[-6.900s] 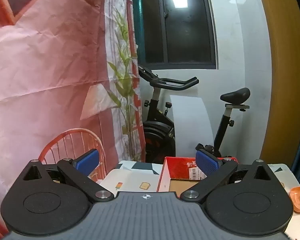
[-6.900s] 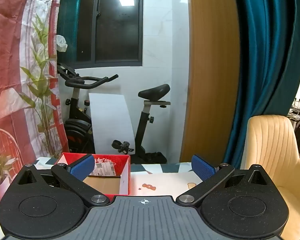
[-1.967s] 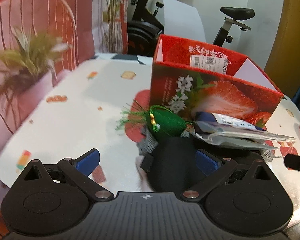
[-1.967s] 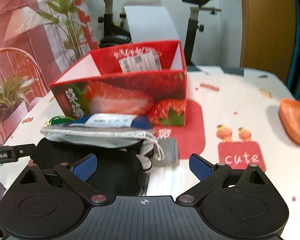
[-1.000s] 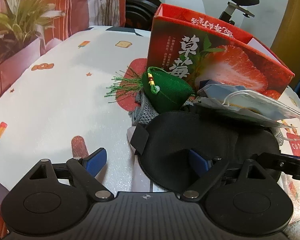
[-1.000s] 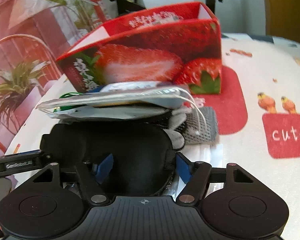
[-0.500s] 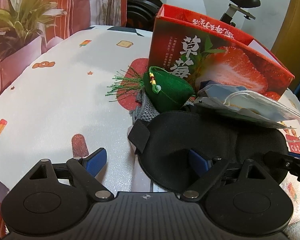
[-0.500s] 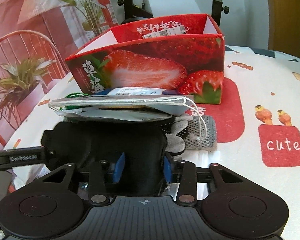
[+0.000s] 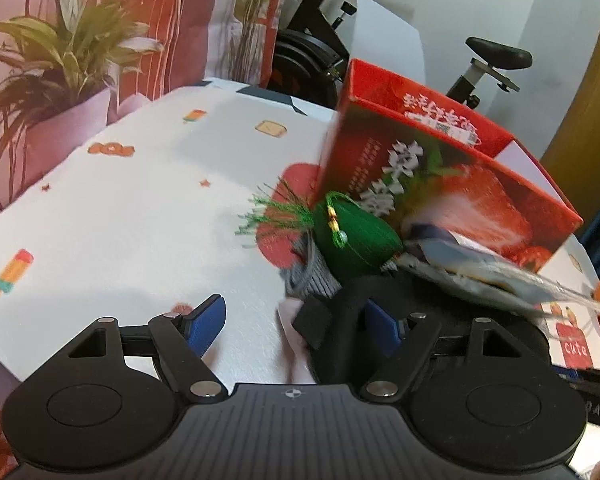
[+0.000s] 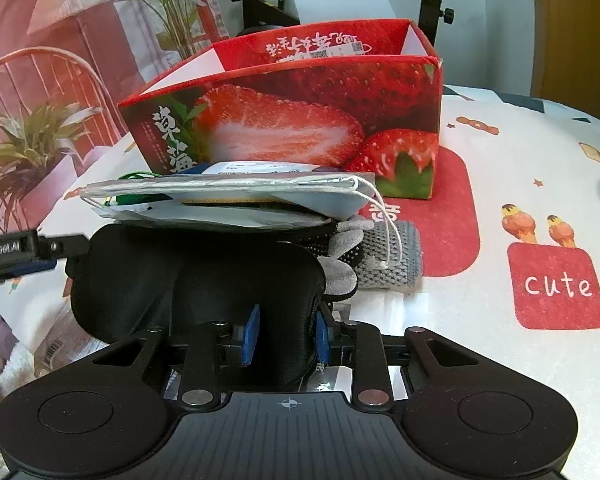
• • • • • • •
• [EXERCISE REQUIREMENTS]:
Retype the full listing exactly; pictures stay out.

• [YOUR SOLUTION]:
[-6.900s] 
[-6.900s] 
[-1.967s] 
[-1.967s] 
[-1.000s] 
[-1.000s] 
[-0.500s] 
[-0.500s] 
[+0.000s] 
[+0.000s] 

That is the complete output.